Yaşanan bu korkunç olay karşısında üzülmemek mümkün mü?

Yine yürekler dağlandı, yine anneler ağladı.

Lanet olsun…

Elbette terör denen bu illeti lanetlemek, kınamak gerekiyor. Vicdan sahibi her insan gibi…

Böyle bir durumda, infiale, öfkeye kapılıp yanlış bir söz söylememek adına içinden geldiği gibi yazamıyor insan.

Beklendiği gibi, dayanışma isteği ile birlik ve beraberlik çağrısı hemen yapıldı.

Keşke aynı vurgu sorumluluk konusuna da yapılsaydı.

Yapılan olay yeri incelemesi ve istihbarat çalışmaları neticesinde Suruç katliamının arkasında DEAŞ veya IŞİD denilen o taşeron örgüt çıktı.

Tahmin edildiği şekilde…

Bu eylemlerin hedefi, (Kürt – Türk, Arap – Acem, Şii- Sünni) Müslüman’ı Müslüman’a kırdırmaktır.

Bu eylem, aynı zamanda Türkiye’nin ‘Çözüm Süreci’ni dinamitlemiştir.

Bunu fırsat bilen PKK, misilleme adı altında 2 polis memurunu şehit etti ve eylemi üstlendi.Ardından güvenlik personeline ve tesislerine saldırılarını devam ettiriyor.

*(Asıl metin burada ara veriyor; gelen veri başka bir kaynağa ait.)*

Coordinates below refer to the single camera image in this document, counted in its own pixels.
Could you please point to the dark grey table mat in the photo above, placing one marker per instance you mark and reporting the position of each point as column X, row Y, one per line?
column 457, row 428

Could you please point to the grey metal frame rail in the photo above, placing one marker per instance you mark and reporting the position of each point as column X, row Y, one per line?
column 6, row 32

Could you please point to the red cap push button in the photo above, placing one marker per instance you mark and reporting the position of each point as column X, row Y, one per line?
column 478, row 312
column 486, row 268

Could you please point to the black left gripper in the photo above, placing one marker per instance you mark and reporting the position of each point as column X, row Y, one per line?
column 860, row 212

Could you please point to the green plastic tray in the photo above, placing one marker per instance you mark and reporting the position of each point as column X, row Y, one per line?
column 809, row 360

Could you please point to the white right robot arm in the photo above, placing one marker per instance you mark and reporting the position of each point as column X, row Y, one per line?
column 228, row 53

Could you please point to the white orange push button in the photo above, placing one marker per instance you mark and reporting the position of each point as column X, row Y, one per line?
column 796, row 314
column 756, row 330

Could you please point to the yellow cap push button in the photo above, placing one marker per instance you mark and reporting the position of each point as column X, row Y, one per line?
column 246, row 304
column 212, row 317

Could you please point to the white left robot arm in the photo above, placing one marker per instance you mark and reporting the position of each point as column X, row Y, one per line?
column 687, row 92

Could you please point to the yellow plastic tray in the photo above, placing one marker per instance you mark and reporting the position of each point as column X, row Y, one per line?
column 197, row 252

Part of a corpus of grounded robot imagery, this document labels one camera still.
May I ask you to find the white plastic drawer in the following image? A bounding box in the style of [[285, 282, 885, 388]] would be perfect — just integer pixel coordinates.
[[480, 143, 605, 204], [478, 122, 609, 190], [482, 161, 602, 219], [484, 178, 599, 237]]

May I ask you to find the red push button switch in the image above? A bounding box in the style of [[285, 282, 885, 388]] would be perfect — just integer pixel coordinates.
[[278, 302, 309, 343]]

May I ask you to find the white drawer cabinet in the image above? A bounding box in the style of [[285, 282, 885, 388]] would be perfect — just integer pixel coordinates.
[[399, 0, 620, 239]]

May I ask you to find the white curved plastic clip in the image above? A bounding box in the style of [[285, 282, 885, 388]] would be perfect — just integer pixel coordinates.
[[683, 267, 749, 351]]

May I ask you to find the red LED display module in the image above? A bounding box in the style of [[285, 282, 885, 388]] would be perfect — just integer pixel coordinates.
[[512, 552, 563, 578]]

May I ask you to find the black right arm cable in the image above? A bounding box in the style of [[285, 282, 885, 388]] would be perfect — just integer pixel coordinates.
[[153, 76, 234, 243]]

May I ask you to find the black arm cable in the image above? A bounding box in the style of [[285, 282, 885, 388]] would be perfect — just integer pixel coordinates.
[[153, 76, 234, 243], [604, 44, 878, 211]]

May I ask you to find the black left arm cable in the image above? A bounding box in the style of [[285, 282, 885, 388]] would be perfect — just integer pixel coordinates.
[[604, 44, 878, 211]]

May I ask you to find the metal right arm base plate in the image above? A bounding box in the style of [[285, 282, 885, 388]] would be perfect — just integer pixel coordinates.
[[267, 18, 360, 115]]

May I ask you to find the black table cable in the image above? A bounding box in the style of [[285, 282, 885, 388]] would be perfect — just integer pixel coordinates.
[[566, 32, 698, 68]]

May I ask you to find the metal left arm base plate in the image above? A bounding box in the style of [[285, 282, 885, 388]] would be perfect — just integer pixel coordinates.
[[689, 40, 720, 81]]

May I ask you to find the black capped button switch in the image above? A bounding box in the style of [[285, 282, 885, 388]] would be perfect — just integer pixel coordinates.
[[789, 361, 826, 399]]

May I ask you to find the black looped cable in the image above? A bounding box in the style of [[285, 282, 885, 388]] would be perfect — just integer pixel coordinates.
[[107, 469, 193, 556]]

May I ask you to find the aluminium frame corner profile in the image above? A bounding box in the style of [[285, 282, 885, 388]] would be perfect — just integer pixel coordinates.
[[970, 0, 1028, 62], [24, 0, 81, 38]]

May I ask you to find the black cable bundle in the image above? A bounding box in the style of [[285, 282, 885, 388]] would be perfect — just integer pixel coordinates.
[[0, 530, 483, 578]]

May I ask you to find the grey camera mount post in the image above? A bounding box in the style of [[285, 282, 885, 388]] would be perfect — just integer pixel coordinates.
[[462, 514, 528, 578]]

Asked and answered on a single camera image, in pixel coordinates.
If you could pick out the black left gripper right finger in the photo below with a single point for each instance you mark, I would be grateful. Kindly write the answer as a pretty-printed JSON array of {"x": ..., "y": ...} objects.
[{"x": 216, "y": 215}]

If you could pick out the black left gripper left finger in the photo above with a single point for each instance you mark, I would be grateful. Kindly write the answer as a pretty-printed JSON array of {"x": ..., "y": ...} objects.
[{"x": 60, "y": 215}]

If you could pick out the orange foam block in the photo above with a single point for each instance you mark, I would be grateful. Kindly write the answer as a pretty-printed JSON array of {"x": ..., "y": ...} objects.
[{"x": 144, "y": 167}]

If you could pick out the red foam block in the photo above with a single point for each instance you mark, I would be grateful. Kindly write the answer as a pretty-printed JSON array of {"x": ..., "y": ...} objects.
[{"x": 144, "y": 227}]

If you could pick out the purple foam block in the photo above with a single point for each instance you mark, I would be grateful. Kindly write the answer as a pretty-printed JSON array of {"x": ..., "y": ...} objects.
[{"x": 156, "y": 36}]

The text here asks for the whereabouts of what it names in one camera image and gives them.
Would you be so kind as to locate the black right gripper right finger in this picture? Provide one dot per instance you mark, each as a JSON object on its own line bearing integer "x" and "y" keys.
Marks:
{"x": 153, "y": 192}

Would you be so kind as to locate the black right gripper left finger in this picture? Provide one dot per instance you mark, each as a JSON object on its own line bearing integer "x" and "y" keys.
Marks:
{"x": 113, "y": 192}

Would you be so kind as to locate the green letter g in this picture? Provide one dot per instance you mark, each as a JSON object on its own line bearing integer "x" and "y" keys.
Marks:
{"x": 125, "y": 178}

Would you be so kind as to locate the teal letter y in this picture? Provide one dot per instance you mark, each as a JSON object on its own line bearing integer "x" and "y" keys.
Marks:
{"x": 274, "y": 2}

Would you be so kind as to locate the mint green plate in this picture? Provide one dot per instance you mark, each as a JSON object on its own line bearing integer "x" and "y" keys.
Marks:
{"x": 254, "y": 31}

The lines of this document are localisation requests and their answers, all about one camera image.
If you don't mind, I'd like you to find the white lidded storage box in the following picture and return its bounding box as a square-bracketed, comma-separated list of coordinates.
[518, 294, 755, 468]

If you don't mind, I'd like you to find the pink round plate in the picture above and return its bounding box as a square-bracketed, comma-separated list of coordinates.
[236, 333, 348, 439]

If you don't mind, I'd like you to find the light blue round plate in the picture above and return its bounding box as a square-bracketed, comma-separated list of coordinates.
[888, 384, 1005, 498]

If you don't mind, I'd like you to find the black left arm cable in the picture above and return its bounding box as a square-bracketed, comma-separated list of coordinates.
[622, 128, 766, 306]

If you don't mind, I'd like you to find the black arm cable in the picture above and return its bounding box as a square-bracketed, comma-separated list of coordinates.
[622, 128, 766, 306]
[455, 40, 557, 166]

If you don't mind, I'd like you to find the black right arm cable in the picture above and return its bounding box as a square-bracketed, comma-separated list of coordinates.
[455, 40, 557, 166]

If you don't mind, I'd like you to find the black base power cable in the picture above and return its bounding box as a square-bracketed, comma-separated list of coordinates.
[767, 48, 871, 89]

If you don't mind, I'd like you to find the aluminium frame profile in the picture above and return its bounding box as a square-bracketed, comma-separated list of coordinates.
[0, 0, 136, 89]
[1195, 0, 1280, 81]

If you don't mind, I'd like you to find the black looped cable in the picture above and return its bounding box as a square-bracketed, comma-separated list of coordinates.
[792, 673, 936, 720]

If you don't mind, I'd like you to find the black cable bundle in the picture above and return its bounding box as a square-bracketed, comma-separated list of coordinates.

Türkiye’nin, hem kendi Kürtleriyle hem bölge Kürtleriyle sorunların çözümüne çaba gösterdiği bir ortamda polisleri şehit etmek, yakıp- yıkmak, sözde barış amaçlayan bir örgütün hedefi olmaması gerekirdi.

Dün söyledik. Bugün haykırıyoruz…

DEAŞ neyse PKK da odur. İkisi de terörü araç olarak kullanmakta, aynı güç odaklarına hizmet etmektedir.

DEAŞ içerisinde Türkiye’den giden radikal dindar Kürtlerin, PKK içerisinde sosyalist Türklerin bulunması manidardır.

Bu katliamın ardından acıyı, öfkeyi ve siyasî hesapları bir kenara bırakıp, soğukkanlı bir şekilde bu sorunun cevabını vermeliyiz.

Türkiye Cumhuriyeti Devleti´ni yöneten siyasî irade ile DEAŞ arasında fiilî bir işbirliği veya üstü kapalı bir uzlaşma var mıdır?

Buna inanmak zor.

Türkiye Cumhuriyeti gibi köklü bir devletin DEAŞ gibi bir terör örgütünden ne beklentisi olabilir…

Türkiye, yıllardır terörden canı yanan bir ülkedir. Bu nedenle tarihinde hiçbir zaman hiçbir terör örgütüne doğrudan ya da dolaylı olarak bir destek vermemiştir. Veremez…

“Cebinde akrep besleyen zehrine katlanır.” Yönetenler bunu bilmez mi? Tabi ki bilir.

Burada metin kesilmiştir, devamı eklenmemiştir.